- Task details:
Copy each line that contains the string "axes", taking them from the material.

- Data extract:
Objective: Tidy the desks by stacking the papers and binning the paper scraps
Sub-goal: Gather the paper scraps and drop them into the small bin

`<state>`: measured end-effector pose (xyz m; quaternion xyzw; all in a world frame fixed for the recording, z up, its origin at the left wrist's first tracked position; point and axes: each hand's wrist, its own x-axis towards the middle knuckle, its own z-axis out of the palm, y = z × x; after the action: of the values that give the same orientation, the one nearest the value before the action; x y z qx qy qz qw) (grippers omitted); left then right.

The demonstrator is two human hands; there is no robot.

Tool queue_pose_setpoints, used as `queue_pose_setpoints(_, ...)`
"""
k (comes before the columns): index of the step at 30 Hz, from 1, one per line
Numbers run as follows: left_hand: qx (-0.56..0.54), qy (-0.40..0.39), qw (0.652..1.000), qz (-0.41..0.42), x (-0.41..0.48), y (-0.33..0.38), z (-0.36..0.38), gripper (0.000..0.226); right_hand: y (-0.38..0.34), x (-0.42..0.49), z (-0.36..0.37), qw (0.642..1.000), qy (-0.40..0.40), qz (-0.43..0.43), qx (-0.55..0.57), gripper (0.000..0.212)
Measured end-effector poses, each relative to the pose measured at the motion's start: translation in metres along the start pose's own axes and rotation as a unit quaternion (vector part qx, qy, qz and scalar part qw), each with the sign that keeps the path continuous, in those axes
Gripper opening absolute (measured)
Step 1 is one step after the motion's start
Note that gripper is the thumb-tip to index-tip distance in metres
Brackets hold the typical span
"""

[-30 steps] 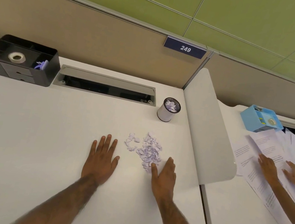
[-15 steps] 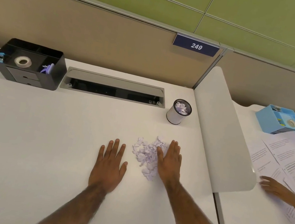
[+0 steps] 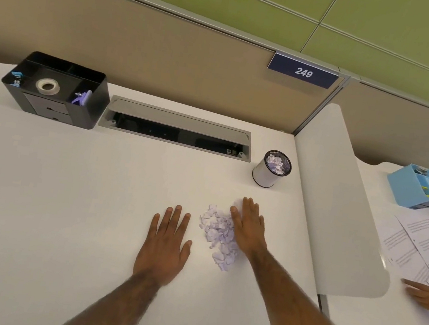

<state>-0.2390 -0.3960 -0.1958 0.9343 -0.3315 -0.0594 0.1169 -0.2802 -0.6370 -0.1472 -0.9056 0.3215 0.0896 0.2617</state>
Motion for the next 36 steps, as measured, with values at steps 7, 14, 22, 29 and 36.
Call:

- Task response:
`<state>`: measured end-effector pose (xyz m; quaternion xyzw; all in a world frame fixed for the recording, z up, its origin at the left wrist's first tracked position; point and axes: each hand's wrist, its own x-axis towards the middle knuckle, its own z-axis out of the palm, y = z × x; after the action: of the values that give the same orientation, the one nearest the value before the action; x y z qx qy qz qw) (grippers omitted); left then right.
Measured end-effector poses, each relative to the pose measured at the motion's start: translation in metres along the start pose's own axes and rotation as a unit quaternion (vector part qx, qy, qz and scalar part qw), each with the sign that keeps the path continuous, in those axes

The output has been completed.